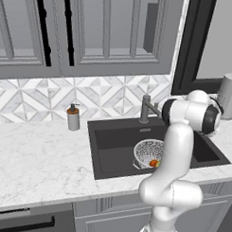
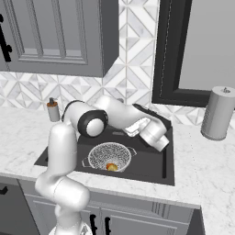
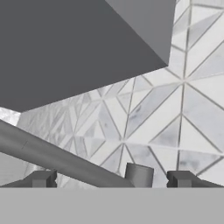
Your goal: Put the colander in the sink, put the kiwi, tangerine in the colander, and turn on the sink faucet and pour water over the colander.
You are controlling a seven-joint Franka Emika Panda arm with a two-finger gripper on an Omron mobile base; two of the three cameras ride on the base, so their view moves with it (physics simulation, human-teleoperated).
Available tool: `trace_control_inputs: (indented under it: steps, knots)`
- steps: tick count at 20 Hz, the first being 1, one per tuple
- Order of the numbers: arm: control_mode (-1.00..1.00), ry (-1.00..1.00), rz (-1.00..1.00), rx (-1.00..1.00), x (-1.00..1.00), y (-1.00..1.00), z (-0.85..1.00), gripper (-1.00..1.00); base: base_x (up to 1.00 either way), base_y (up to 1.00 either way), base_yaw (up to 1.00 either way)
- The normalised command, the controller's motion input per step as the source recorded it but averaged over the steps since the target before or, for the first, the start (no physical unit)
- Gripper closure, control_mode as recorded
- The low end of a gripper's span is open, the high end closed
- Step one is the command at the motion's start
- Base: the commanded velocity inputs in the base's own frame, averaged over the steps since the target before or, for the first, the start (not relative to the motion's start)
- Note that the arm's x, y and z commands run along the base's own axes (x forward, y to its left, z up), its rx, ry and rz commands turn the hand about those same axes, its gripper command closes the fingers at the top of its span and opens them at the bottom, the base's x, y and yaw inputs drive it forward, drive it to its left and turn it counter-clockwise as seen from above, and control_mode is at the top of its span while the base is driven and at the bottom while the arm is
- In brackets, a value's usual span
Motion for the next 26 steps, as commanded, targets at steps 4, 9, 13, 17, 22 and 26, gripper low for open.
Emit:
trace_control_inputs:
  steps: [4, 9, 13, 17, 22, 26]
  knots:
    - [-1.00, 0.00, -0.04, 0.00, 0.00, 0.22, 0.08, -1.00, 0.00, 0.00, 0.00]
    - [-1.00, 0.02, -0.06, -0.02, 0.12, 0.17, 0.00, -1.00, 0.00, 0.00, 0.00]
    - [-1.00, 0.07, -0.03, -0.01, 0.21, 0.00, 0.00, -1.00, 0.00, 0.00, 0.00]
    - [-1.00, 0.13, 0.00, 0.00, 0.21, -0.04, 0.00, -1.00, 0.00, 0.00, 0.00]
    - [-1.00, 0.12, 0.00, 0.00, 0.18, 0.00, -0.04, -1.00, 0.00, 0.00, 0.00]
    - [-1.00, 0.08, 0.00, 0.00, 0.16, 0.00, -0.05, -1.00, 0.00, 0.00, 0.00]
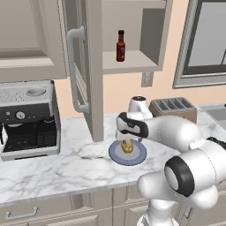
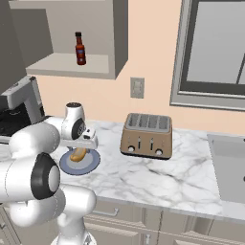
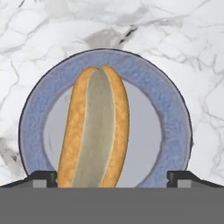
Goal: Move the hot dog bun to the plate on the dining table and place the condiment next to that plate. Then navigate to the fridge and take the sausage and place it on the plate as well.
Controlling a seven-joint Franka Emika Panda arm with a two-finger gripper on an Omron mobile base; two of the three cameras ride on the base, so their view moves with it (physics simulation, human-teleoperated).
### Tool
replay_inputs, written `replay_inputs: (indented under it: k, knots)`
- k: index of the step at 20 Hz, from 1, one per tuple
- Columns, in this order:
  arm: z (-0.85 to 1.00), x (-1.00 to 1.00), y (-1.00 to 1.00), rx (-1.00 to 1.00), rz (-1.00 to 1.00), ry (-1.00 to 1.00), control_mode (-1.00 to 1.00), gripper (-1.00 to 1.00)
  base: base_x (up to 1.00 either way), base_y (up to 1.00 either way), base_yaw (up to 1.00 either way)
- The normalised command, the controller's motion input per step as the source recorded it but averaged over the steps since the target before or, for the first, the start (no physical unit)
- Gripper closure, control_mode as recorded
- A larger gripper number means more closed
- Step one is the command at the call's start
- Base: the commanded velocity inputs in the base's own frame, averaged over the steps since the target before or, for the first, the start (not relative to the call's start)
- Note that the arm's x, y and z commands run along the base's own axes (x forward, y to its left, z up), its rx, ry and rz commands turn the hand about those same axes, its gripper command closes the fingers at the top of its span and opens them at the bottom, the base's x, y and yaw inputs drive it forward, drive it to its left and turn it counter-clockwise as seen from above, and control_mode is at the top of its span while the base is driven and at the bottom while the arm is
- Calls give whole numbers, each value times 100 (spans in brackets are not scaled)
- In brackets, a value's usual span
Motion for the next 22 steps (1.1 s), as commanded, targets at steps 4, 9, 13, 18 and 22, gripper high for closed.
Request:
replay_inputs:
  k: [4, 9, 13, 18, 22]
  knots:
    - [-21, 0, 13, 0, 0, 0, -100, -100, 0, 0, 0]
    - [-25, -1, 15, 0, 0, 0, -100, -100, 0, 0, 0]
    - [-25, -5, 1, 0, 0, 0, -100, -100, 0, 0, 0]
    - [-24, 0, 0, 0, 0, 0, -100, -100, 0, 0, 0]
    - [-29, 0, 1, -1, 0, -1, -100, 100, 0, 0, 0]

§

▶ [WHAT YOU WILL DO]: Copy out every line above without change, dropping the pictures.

▶ [EXERCISE SOLUTION]:
Your goal: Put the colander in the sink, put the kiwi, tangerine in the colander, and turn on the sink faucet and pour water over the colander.
You are controlling a seven-joint Franka Emika Panda arm with a two-finger gripper on an Omron mobile base; two of the three cameras ride on the base, so their view moves with it (physics simulation, human-teleoperated).
Available tool: `trace_control_inputs: (indented under it: steps, knots)`
- steps: tick count at 20 Hz, the first being 1, one per tuple
- Order of the numbers: arm: control_mode (-1.00..1.00), ry (-1.00..1.00), rz (-1.00..1.00), rx (-1.00..1.00), x (-1.00..1.00), y (-1.00..1.00), z (-0.85..1.00), gripper (-1.00..1.00); base: base_x (up to 1.00 either way), base_y (up to 1.00 either way), base_yaw (up to 1.00 either way)
- The normalised command, the controller's motion input per step as the source recorded it but averaged over the steps since the target before or, for the first, the start (no physical unit)
- Gripper closure, control_mode as recorded
- The low end of a gripper's span is open, the high end closed
- Step one is the command at the motion's start
- Base: the commanded velocity inputs in the base's own frame, averaged over the steps since the target before or, for the first, the start (not relative to the motion's start)
- Note that the arm's x, y and z commands run along the base's own axes (x forward, y to its left, z up), its rx, ry and rz commands turn the hand about those same axes, its gripper command closes the fingers at the top of its span and opens them at the bottom, the base's x, y and yaw inputs drive it forward, drive it to its left and turn it counter-clockwise as seen from above, and control_mode is at the top of its span while the base is driven and at the bottom while the arm is
- In brackets, a value's usual span
Motion for the next 26 steps, as commanded, targets at steps 4, 9, 13, 17, 22 and 26, gripper low for open.
Emit:
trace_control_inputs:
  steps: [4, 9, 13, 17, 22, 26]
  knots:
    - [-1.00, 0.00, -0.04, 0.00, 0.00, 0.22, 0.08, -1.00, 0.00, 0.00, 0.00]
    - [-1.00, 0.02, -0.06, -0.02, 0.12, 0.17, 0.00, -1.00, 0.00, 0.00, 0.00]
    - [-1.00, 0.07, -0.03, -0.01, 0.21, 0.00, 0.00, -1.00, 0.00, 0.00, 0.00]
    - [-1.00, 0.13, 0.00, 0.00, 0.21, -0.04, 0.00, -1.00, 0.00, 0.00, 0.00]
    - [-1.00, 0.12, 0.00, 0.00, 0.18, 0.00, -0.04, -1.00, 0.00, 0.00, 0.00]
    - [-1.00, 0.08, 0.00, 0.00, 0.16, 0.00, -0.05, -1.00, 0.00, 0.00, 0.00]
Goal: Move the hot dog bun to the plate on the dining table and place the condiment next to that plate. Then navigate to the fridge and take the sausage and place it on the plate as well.
Controlling a seven-joint Franka Emika Panda arm with a two-finger gripper on an Omron mobile base; two of the three cameras ride on the base, so their view moves with it (physics simulation, human-teleoperated).
### Tool
replay_inputs, written `replay_inputs: (indented under it: k, knots)`
- k: index of the step at 20 Hz, from 1, one per tuple
- Columns, in this order:
  arm: z (-0.85 to 1.00), x (-1.00 to 1.00), y (-1.00 to 1.00), rx (-1.00 to 1.00), rz (-1.00 to 1.00), ry (-1.00 to 1.00), control_mode (-1.00 to 1.00), gripper (-1.00 to 1.00)
  base: base_x (up to 1.00 either way), base_y (up to 1.00 either way), base_yaw (up to 1.00 either way)
- The normalised command, the controller's motion input per step as the source recorded it but averaged over the steps since the target before or, for the first, the start (no physical unit)
- Gripper closure, control_mode as recorded
- A larger gripper number means more closed
- Step one is the command at the call's start
- Base: the commanded velocity inputs in the base's own frame, averaged over the steps since the target before or, for the first, the start (not relative to the call's start)
- Note that the arm's x, y and z commands run along the base's own axes (x forward, y to its left, z up), its rx, ry and rz commands turn the hand about those same axes, its gripper command closes the fingers at the top of its span and opens them at the bottom, the base's x, y and yaw inputs drive it forward, drive it to its left and turn it counter-clockwise as seen from above, and control_mode is at the top of its span while the base is driven and at the bottom while the arm is
- Calls give whole numbers, each value times 100 (spans in brackets are not scaled)
- In brackets, a value's usual span
Motion for the next 22 steps (1.1 s), as commanded, targets at steps 4, 9, 13, 18 and 22, gripper high for closed.
Request:
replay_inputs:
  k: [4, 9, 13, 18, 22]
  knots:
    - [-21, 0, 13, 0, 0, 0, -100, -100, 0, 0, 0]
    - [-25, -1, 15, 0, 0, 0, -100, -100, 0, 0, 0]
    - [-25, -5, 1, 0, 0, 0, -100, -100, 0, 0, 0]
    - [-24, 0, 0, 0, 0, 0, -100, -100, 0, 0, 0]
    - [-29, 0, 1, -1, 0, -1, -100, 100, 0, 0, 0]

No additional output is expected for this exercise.